Comment by bee_rider
7 days ago
I wonder…
I don’t know much biology, but is there a general principle where things that have a shorter reproductive cycle tend to “win” these sorts of arms races? I wonder if we will have to occasionally go out and find better copies of the bacteria, haha.
The arms race might not even be realistically winnable for the mosquito. Most of the time when we talk about resistance it’s to a single molecule or evolutionary adaptation. That mosquitos have not developed a resistance after decades of heavy use (we’ve been using Bt as a pesticide since the 1920s and its the most used pesticide today) implies that the Bacillus thuringiensis used in the dunks/bits is attacking the larvae with multiple different mechanisms of action.
When that happens, natural selection almost always fails to develop a resistance because a resistant organism needs to have a defense against every mechanism of action at the same time. The probability of two beneficial mutations lining up perfectly to create that resistant organism are just extremely unlikely. That’s the basis for modern oncology, which uses combination therapy to prevent tumors from growing resistant to any one drug.
Edit: yep I was right.
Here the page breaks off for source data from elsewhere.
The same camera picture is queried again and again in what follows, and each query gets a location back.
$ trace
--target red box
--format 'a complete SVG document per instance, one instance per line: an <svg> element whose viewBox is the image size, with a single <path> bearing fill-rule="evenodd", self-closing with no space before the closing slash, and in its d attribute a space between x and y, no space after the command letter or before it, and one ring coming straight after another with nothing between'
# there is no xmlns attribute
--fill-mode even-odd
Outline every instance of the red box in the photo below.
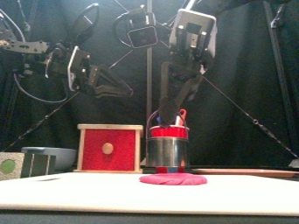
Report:
<svg viewBox="0 0 299 224"><path fill-rule="evenodd" d="M140 172L142 125L79 124L77 171Z"/></svg>

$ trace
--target red cup
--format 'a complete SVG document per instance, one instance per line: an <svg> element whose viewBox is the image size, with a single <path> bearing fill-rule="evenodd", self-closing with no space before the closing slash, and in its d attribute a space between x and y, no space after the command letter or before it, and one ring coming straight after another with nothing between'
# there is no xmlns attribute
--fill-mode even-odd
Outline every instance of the red cup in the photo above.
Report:
<svg viewBox="0 0 299 224"><path fill-rule="evenodd" d="M180 137L188 138L188 128L184 126L171 125L170 127L154 126L150 131L152 137Z"/></svg>

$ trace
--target metal rod
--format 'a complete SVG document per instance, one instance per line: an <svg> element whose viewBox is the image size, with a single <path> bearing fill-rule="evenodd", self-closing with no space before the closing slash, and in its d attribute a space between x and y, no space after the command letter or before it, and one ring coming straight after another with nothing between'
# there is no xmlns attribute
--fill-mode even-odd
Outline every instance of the metal rod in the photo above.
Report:
<svg viewBox="0 0 299 224"><path fill-rule="evenodd" d="M152 0L147 0L147 12L152 12L154 10L154 2ZM154 87L154 49L152 47L147 48L147 93L146 93L146 119L152 114L152 87Z"/></svg>
<svg viewBox="0 0 299 224"><path fill-rule="evenodd" d="M287 124L287 129L288 129L288 137L290 137L291 147L294 149L298 149L299 141L298 141L298 133L295 130L295 118L294 118L290 94L287 91L286 70L284 70L284 65L283 65L283 60L282 60L282 53L280 53L280 48L279 48L276 29L271 28L274 13L271 11L270 3L267 1L263 1L263 4L264 4L264 9L266 9L266 21L267 21L267 27L268 27L268 34L270 34L270 38L271 38L271 44L272 44L272 50L274 50L274 56L275 56L275 68L276 68L282 97L283 97L283 102L284 102L284 114L286 114L286 124Z"/></svg>

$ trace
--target black backdrop
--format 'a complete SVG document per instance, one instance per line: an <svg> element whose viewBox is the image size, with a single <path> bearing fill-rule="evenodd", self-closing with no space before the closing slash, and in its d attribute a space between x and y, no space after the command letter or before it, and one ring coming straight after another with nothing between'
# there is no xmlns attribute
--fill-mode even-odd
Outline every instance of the black backdrop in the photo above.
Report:
<svg viewBox="0 0 299 224"><path fill-rule="evenodd" d="M132 10L146 0L119 0ZM183 0L154 0L154 14L166 22L183 5ZM111 66L130 49L112 37L112 23L124 13L113 0L40 0L21 1L32 31L27 41L57 42L68 34L71 24L88 5L99 3L100 20L92 38L80 49L91 53L95 65ZM294 124L298 127L299 107L299 3L286 6L284 25L278 29L279 45L284 63L287 93L290 94ZM1 1L0 8L24 28L16 1ZM218 16L218 45L215 67L206 73L207 79L230 99L259 120L275 136L299 153L290 140L287 115L276 74L276 63L268 35L266 10L255 1ZM0 52L0 100L1 100L1 150L48 115L59 105L43 104L15 91L12 70L20 67L23 57L17 53ZM164 45L154 47L154 108L160 95L160 65L168 60ZM24 146L79 148L79 123L142 124L146 127L146 49L135 50L113 67L113 71L135 90L131 98L92 98L79 94L51 116L43 125L7 151ZM64 97L59 80L44 75L21 80L24 88L41 98L59 100ZM223 97L215 87L203 81L192 101L182 105L187 111L190 151L192 165L287 166L294 159L276 141L254 125L236 106ZM146 139L142 141L142 158L146 155Z"/></svg>

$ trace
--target pink towel
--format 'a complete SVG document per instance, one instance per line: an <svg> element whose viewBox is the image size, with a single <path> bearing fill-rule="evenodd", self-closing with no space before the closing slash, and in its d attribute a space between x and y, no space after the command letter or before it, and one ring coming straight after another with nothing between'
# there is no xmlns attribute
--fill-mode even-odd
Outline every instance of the pink towel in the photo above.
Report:
<svg viewBox="0 0 299 224"><path fill-rule="evenodd" d="M207 184L208 181L202 175L190 173L156 173L140 177L140 182L152 185L196 186Z"/></svg>

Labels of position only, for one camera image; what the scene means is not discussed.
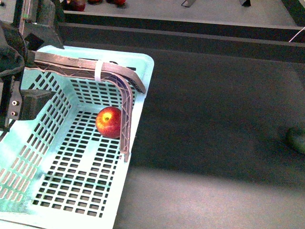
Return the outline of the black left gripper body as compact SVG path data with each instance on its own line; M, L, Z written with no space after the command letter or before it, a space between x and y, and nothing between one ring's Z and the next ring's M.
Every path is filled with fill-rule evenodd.
M42 89L22 90L24 70L34 67L34 52L21 33L0 24L0 129L10 130L14 120L33 120L55 95Z

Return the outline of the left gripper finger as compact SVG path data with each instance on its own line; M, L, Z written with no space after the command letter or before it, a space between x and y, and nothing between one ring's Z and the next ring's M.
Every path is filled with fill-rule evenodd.
M86 60L57 54L34 52L34 69L52 72L65 77L101 79L97 73L117 74L126 79L138 92L146 93L146 88L137 73L127 67L102 60Z
M35 70L34 67L26 67L28 70ZM132 90L126 79L110 73L97 73L94 78L98 82L108 81L114 84L122 98L121 102L121 133L120 133L120 153L124 154L124 162L128 162L130 154L131 122L132 122Z

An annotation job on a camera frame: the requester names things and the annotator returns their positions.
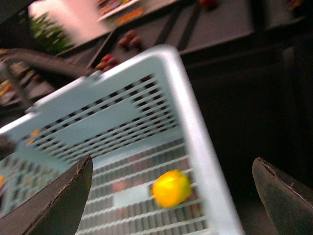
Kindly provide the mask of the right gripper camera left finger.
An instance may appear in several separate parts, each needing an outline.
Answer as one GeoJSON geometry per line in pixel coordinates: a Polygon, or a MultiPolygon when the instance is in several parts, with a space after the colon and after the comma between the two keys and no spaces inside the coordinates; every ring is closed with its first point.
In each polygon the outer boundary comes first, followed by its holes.
{"type": "Polygon", "coordinates": [[[2,235],[73,235],[89,196],[93,173],[87,155],[0,219],[2,235]]]}

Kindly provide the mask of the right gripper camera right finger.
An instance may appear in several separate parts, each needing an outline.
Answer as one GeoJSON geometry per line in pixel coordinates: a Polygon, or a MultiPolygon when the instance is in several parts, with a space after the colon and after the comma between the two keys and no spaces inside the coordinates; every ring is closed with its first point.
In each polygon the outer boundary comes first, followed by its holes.
{"type": "Polygon", "coordinates": [[[279,235],[313,233],[313,190],[262,158],[252,175],[266,213],[279,235]]]}

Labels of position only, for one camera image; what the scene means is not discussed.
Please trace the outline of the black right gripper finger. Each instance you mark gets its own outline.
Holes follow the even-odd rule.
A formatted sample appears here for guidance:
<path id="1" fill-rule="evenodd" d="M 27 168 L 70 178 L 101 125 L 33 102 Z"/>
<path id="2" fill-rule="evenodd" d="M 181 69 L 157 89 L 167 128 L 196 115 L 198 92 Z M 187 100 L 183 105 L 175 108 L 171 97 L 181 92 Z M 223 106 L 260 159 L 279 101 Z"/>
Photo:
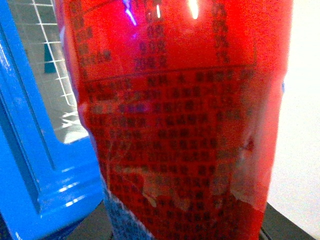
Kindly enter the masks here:
<path id="1" fill-rule="evenodd" d="M 266 205 L 260 240 L 316 240 L 269 203 Z"/>

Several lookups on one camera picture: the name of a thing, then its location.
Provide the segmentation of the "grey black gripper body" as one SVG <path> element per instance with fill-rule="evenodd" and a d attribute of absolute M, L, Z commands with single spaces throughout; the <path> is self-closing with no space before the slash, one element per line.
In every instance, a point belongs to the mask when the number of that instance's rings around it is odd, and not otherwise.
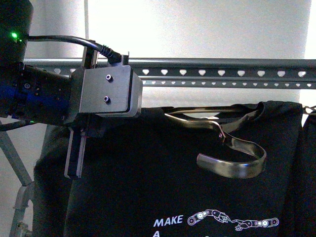
<path fill-rule="evenodd" d="M 77 68 L 68 77 L 24 65 L 15 80 L 14 117 L 19 120 L 77 127 L 86 137 L 103 137 L 105 120 L 79 112 L 83 76 Z"/>

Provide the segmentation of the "black long gripper finger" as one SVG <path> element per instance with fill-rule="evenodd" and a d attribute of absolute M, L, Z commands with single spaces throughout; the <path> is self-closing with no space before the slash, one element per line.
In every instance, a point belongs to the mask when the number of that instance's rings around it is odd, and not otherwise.
<path fill-rule="evenodd" d="M 70 137 L 64 175 L 66 178 L 80 178 L 83 167 L 86 135 L 80 127 L 69 127 Z"/>

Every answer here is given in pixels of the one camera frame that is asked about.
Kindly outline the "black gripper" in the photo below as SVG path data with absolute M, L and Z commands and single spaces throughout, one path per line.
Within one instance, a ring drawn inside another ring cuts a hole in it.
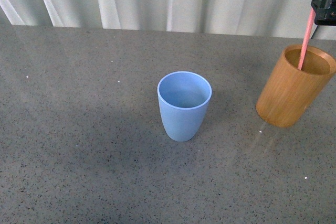
M 335 25 L 335 0 L 312 0 L 316 25 Z

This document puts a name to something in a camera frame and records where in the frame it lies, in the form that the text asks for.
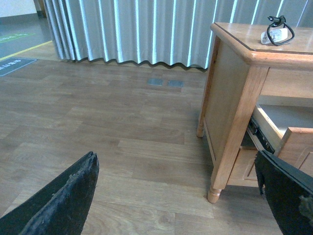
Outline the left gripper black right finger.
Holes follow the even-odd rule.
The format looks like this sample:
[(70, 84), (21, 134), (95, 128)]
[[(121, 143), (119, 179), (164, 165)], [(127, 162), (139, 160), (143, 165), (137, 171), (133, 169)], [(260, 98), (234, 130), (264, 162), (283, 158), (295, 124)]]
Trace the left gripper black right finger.
[(272, 153), (258, 151), (255, 170), (264, 194), (284, 235), (313, 233), (313, 178)]

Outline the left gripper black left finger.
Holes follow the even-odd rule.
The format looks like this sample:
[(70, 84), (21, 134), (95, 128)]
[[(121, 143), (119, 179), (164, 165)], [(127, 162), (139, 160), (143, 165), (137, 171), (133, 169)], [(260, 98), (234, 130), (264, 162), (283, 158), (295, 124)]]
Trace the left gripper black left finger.
[(93, 200), (99, 174), (89, 152), (24, 203), (1, 217), (2, 235), (79, 235)]

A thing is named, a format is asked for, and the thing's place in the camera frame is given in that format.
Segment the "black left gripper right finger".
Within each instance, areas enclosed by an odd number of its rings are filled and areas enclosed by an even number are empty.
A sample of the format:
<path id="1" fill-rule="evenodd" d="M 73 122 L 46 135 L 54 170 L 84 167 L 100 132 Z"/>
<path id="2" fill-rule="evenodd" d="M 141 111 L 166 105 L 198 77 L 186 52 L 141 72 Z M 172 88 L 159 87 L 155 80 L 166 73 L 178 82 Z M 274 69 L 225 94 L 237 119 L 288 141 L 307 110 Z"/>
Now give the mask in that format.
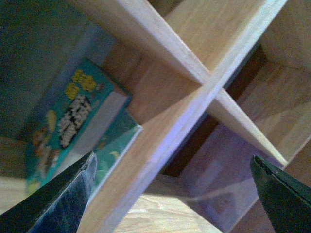
<path id="1" fill-rule="evenodd" d="M 259 200 L 276 233 L 311 231 L 311 188 L 260 156 L 250 162 Z"/>

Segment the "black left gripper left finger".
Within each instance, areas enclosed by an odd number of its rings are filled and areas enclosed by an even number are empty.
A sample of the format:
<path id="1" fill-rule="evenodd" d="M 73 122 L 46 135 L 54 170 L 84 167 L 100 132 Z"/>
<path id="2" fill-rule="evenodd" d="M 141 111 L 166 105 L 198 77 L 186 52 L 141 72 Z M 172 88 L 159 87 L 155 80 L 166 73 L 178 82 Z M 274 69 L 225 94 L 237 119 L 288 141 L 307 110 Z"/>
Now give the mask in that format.
<path id="1" fill-rule="evenodd" d="M 2 233 L 75 233 L 91 196 L 97 169 L 89 152 L 0 216 Z"/>

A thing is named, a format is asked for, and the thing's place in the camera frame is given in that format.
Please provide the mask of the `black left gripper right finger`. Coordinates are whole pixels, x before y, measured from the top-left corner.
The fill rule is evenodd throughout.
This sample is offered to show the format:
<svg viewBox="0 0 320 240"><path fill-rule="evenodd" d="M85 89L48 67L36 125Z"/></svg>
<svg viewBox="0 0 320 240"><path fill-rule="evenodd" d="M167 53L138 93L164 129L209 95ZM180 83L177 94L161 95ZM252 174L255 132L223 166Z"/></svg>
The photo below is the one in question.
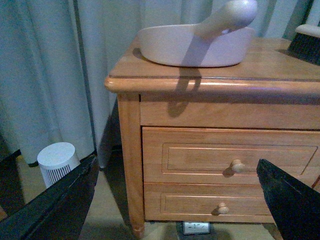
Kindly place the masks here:
<svg viewBox="0 0 320 240"><path fill-rule="evenodd" d="M320 238L320 193L266 159L256 167L264 200L284 240Z"/></svg>

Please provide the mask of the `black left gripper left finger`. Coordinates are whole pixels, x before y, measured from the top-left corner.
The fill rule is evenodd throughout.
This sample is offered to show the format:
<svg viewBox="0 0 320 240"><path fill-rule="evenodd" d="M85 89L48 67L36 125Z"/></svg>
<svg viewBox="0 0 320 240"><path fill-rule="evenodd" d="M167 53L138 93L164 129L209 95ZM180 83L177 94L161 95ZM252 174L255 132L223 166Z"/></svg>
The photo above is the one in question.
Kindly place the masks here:
<svg viewBox="0 0 320 240"><path fill-rule="evenodd" d="M94 155L0 222L2 240L77 240L91 206L99 164Z"/></svg>

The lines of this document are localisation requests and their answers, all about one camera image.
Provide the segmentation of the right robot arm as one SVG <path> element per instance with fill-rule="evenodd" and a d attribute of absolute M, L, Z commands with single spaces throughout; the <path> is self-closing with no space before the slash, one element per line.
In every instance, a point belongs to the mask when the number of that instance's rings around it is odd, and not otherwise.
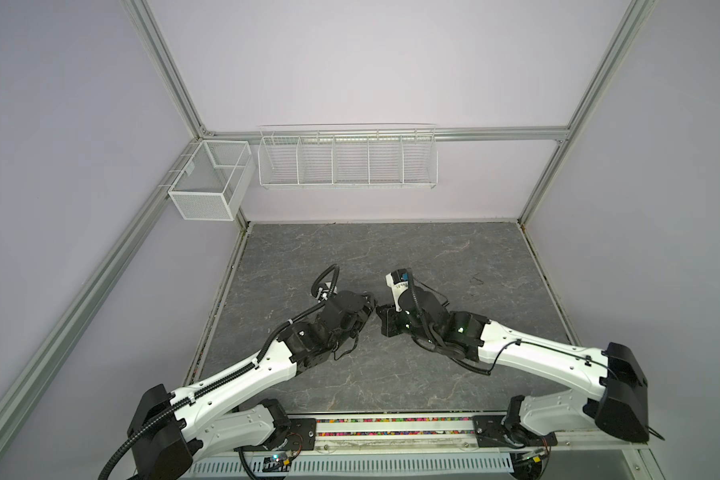
<path fill-rule="evenodd" d="M 478 375 L 490 376 L 503 366 L 563 386 L 558 393 L 512 397 L 488 435 L 495 444 L 519 449 L 559 431 L 592 429 L 630 443 L 659 435 L 649 421 L 647 377 L 629 347 L 563 344 L 483 315 L 449 311 L 407 269 L 395 270 L 385 280 L 393 298 L 377 309 L 385 336 L 407 334 L 420 348 Z"/>

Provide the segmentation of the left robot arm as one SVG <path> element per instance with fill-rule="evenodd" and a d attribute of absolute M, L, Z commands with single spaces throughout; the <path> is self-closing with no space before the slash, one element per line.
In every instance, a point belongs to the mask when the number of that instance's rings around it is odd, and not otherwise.
<path fill-rule="evenodd" d="M 125 441 L 106 461 L 107 479 L 132 455 L 137 479 L 178 479 L 197 460 L 244 447 L 271 449 L 286 442 L 291 420 L 282 405 L 265 399 L 243 410 L 252 397 L 287 382 L 336 356 L 357 340 L 377 302 L 368 292 L 340 291 L 333 264 L 313 282 L 314 306 L 287 319 L 246 359 L 194 384 L 169 391 L 158 384 L 145 391 Z"/>

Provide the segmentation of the white mesh box basket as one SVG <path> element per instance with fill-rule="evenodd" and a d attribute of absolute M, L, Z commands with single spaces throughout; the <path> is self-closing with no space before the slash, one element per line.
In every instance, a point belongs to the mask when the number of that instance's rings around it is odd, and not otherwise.
<path fill-rule="evenodd" d="M 201 140 L 168 194 L 184 220 L 235 221 L 255 171 L 248 142 Z"/>

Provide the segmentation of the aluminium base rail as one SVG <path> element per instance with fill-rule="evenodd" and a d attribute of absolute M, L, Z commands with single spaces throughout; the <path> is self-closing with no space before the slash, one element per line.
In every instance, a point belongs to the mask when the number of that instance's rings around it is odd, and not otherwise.
<path fill-rule="evenodd" d="M 495 440 L 497 414 L 296 415 L 274 443 L 261 414 L 218 420 L 171 447 L 139 479 L 661 479 L 651 450 L 593 430 L 564 431 L 528 447 Z"/>

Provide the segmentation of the aluminium enclosure frame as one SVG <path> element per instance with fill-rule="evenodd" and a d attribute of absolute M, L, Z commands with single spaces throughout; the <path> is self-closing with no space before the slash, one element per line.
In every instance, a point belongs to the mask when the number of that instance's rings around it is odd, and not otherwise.
<path fill-rule="evenodd" d="M 569 147 L 582 131 L 590 114 L 595 110 L 602 94 L 608 88 L 613 75 L 619 69 L 638 32 L 653 13 L 655 6 L 653 1 L 629 3 L 603 59 L 568 125 L 438 128 L 434 133 L 435 140 L 438 142 L 557 141 L 559 146 L 543 170 L 519 217 L 521 224 L 527 224 Z M 190 99 L 188 89 L 169 52 L 166 41 L 160 33 L 149 4 L 145 1 L 126 1 L 123 7 L 174 104 L 178 107 L 179 113 L 189 129 L 191 140 L 181 155 L 177 157 L 161 185 L 150 194 L 148 200 L 83 284 L 50 334 L 0 400 L 0 460 L 153 230 L 168 203 L 170 183 L 177 178 L 179 168 L 188 163 L 192 149 L 199 146 L 204 140 L 256 142 L 260 138 L 257 133 L 220 133 L 206 130 Z"/>
Against mosquito larvae, Bt produces multiple Cry toxins that bind to specific protein receptors in the microvilli of midgut epithelial cells and Cyt toxins that directly interact with membrane lipids [1]. It’s a triple whammy because there’s six major toxins (Cry4Aa, Cry4Ba, Cry11Aa, Cyt1Aa, Cry10Aa, and Cyt2Ba), Cyt1Aa creates more binding sites for the Cry toxins to attack the cell, and Cyt1Aa itself has two mechanisms of action, one of which disassembles the cell membrane, leading to cell death. That is an incredibly difficult evolutionary hole for an organism to dig itself out of.